> [TASK DIRECTIONS] Look below for the line with "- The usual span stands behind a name" and the line with "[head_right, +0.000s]". Copy exactly those two lines and every line between, but not the pictures.

> [THE DATA]
◇ ◇ ◇ ◇ ◇ ◇ ◇

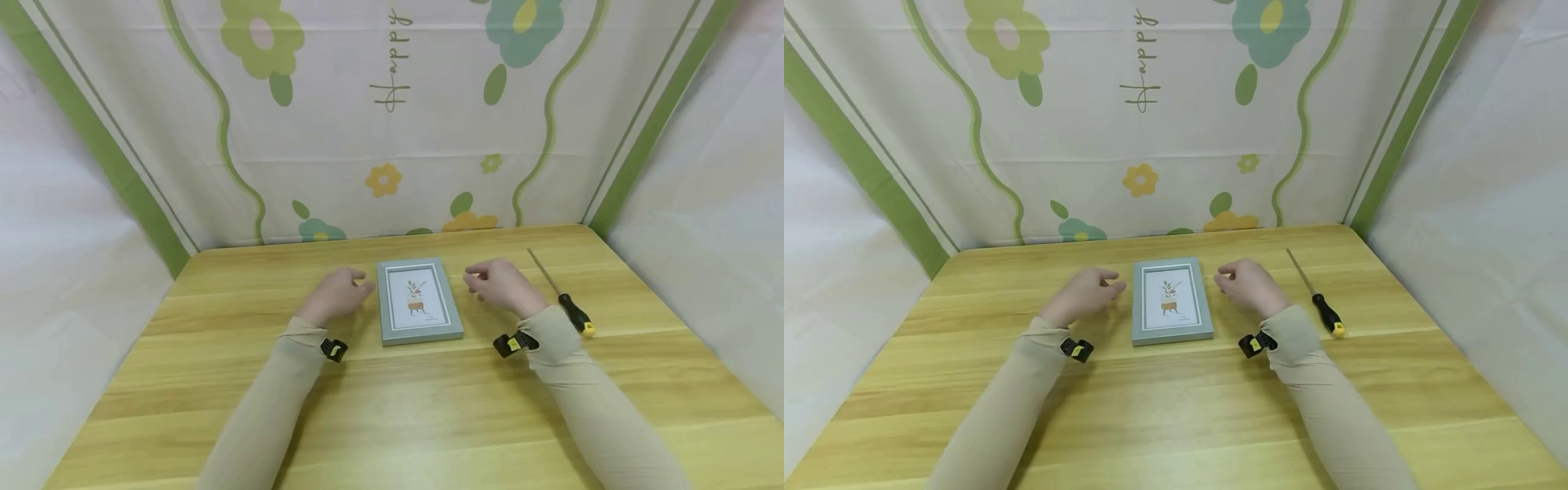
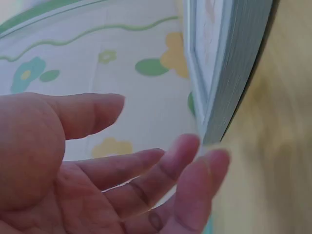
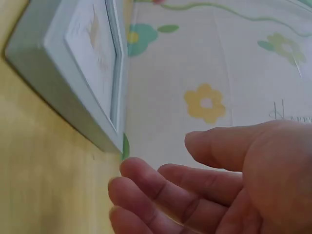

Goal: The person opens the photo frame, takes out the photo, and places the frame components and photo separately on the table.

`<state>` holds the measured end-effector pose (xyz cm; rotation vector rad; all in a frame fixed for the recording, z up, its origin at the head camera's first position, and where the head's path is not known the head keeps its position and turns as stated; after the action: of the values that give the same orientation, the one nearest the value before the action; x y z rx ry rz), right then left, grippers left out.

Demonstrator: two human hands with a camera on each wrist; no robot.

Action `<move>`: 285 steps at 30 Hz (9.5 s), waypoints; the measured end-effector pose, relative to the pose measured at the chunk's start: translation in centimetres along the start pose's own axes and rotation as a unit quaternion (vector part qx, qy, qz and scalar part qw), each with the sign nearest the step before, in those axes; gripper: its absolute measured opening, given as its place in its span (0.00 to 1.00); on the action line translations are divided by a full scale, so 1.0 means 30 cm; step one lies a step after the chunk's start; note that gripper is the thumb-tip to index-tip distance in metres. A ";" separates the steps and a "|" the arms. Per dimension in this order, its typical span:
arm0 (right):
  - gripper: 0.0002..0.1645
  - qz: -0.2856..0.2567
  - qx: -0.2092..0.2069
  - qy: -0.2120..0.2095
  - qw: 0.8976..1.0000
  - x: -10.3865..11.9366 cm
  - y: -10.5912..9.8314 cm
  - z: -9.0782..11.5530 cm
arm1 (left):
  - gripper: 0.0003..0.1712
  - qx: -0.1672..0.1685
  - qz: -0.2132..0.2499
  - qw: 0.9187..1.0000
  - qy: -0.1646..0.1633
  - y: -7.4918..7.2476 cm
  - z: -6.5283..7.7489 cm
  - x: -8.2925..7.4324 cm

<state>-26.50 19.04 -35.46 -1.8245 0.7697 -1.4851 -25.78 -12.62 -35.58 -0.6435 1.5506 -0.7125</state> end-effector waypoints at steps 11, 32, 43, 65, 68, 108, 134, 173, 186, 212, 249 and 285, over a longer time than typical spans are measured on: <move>0.28 0.018 0.066 0.011 0.998 0.023 0.106 0.008 | 0.18 0.087 -0.018 0.996 -0.002 0.081 -0.012 0.001; 0.14 0.050 0.048 0.006 0.998 0.026 0.173 0.026 | 0.19 0.071 -0.047 0.996 -0.009 0.149 0.005 -0.009; 0.19 0.012 0.030 -0.010 0.999 0.051 0.204 0.037 | 0.17 0.054 -0.030 0.998 -0.020 0.162 0.004 -0.013; 0.38 -0.203 -0.105 0.000 0.973 0.145 0.067 0.052 | 0.28 -0.020 0.116 0.992 0.038 0.006 0.031 -0.100; 0.38 -0.219 -0.120 0.011 0.968 0.156 0.055 0.057 | 0.27 -0.014 0.128 0.991 0.038 0.002 0.038 -0.109; 0.26 -0.009 -0.390 -0.286 0.875 0.218 0.034 0.107 | 0.31 0.011 0.105 0.993 0.058 -0.093 0.044 -0.078; 0.18 0.195 -0.436 -0.446 0.757 0.336 0.103 0.216 | 0.39 -0.010 0.417 0.908 -0.030 -0.041 0.044 -0.147; 0.14 -0.083 -0.197 -0.307 0.928 0.185 -0.075 0.094 | 0.24 0.039 0.453 0.889 -0.059 -0.080 0.018 -0.078; 0.34 -0.295 0.071 0.056 0.951 0.047 0.004 0.004 | 0.14 0.091 0.436 0.894 -0.046 -0.060 0.005 -0.071; 0.30 -0.192 0.028 0.054 0.979 0.048 0.093 0.000 | 0.29 0.089 0.174 0.981 0.001 -0.006 -0.007 -0.024; 0.15 0.035 0.092 -0.039 0.994 0.073 0.162 0.045 | 0.19 0.133 -0.014 0.990 0.040 0.106 0.020 -0.018; 0.38 0.175 -0.008 0.031 0.984 -0.279 -0.286 0.022 | 0.66 0.141 -0.141 0.966 0.167 0.083 0.087 0.057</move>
<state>-27.08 30.93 -33.79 -1.5622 1.0736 -1.3119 -23.34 -12.47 -38.74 -0.5527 1.6348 -1.2868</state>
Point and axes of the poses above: each hand's wrist, its own z-axis away from the middle knuckle, its own y-axis out of the palm, x = y × z, the point moved 1 cm from there along -z, towards the middle knuckle, and after that the axes turned 15 degrees about -x, right-handed, at the moved point
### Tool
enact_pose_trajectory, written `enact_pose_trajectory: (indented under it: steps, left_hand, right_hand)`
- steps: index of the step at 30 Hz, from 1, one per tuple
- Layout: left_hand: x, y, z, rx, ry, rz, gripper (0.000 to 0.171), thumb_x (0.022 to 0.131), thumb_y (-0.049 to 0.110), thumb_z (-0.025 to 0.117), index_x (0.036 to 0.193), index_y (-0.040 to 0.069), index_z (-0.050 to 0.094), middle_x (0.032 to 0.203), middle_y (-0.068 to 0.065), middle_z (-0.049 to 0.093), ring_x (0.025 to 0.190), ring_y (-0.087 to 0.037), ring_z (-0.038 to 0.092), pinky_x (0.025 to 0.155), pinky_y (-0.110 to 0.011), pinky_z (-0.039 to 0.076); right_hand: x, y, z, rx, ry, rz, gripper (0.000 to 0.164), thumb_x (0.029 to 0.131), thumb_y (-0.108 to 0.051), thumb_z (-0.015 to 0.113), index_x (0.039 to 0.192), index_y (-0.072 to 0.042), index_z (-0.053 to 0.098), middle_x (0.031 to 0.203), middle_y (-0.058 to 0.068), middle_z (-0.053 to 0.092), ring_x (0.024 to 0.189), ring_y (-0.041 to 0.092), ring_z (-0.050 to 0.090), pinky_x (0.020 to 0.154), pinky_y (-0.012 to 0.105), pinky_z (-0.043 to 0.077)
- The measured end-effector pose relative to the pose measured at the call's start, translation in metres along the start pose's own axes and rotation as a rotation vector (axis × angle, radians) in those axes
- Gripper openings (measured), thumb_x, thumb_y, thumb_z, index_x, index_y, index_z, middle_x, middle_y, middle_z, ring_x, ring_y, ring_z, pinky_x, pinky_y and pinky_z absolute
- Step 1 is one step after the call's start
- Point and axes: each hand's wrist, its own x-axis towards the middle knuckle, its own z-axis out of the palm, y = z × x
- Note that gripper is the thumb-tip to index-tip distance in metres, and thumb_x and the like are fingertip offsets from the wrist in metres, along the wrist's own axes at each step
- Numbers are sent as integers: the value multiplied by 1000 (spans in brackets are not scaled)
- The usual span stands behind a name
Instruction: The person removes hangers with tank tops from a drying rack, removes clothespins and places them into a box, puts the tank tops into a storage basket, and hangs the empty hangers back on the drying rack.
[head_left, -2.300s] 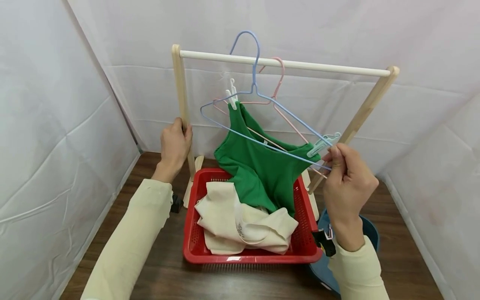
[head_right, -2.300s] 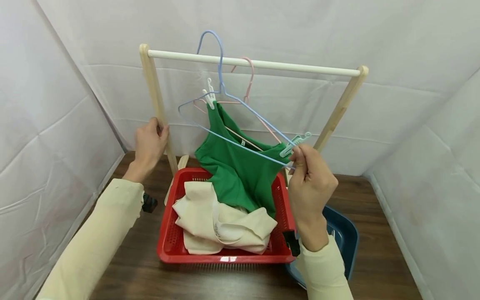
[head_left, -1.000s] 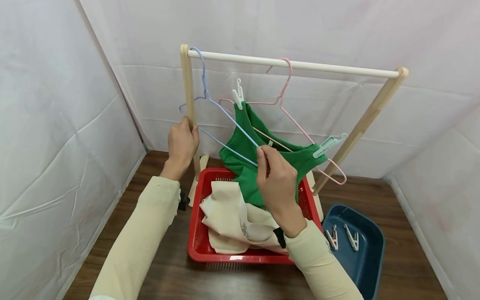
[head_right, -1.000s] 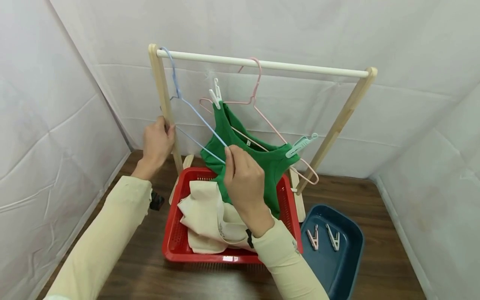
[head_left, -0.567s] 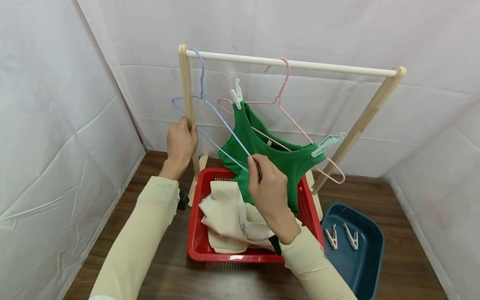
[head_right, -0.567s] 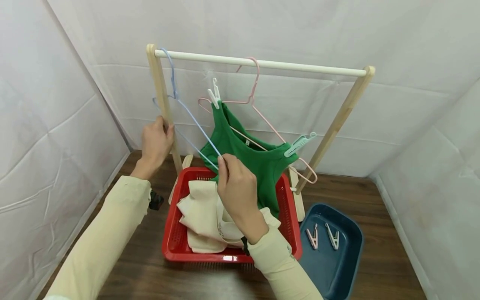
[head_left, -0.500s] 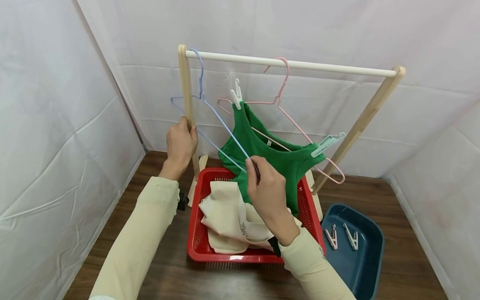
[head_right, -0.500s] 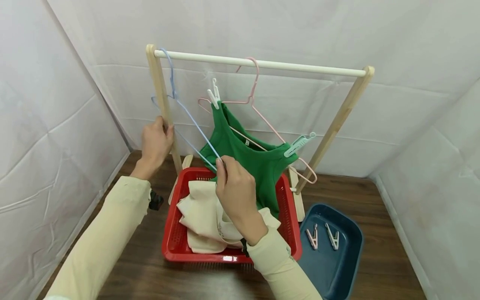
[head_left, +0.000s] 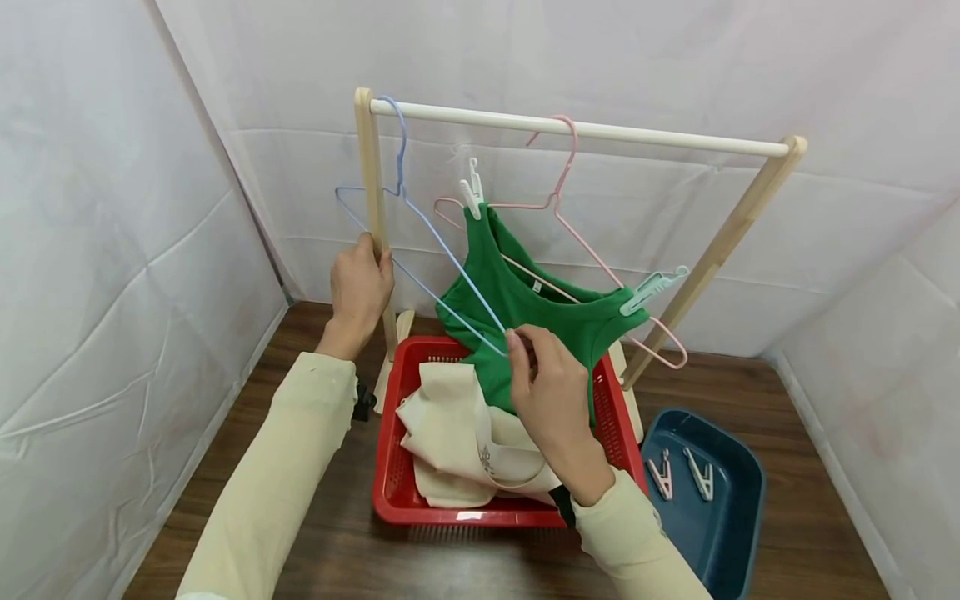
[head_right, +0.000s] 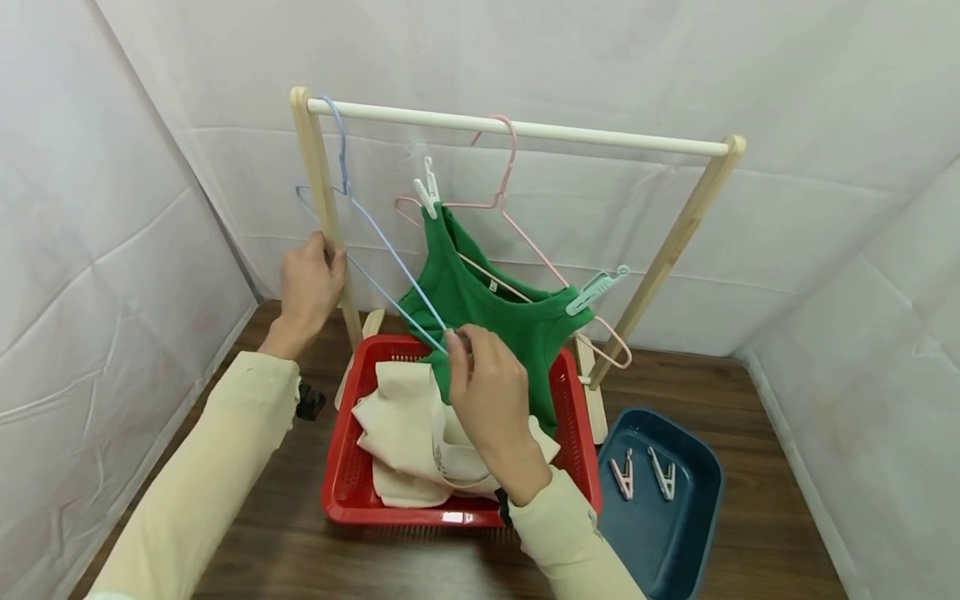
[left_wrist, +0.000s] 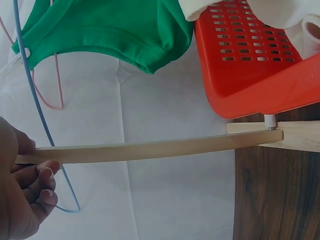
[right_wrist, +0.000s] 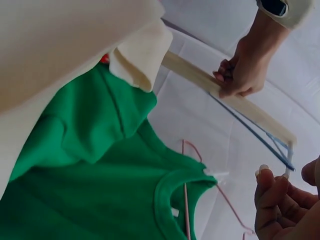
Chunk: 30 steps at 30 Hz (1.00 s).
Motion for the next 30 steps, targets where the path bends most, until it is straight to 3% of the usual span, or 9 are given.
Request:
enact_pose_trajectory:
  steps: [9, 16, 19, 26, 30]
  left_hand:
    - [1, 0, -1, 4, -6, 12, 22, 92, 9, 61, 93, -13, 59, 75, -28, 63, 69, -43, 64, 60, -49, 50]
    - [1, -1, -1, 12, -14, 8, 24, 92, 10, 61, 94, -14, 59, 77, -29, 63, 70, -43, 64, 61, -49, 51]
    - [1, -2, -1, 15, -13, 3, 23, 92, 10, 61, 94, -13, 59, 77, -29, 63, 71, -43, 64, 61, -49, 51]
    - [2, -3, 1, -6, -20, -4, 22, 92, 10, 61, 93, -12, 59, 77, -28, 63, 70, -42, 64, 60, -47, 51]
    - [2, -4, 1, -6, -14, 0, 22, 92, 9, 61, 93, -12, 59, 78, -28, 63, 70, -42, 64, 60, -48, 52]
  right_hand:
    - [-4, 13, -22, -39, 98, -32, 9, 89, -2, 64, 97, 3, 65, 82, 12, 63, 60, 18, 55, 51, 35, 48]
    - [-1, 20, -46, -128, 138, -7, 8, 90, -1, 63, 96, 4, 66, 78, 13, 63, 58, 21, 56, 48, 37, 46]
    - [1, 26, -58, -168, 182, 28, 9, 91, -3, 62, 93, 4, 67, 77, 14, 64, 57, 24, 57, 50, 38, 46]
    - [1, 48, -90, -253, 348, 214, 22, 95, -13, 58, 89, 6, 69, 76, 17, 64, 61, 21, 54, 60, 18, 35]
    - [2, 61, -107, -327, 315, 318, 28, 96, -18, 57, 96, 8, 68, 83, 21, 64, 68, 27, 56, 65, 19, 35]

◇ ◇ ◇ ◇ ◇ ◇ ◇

> [EXERCISE RESPONSE]
- The usual span stands behind a name
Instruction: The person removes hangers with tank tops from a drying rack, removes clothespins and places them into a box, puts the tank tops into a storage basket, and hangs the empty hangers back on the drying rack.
[head_left, -2.300s] 
[head_right, -2.300s] 
[head_left, -1.000s] 
[head_right, -1.000s] 
[head_left, -0.567s] 
[head_right, -0.567s] 
[head_left, -0.500s] 
[head_right, -0.500s] 
[head_left, +0.000s] 
[head_right, +0.000s] 

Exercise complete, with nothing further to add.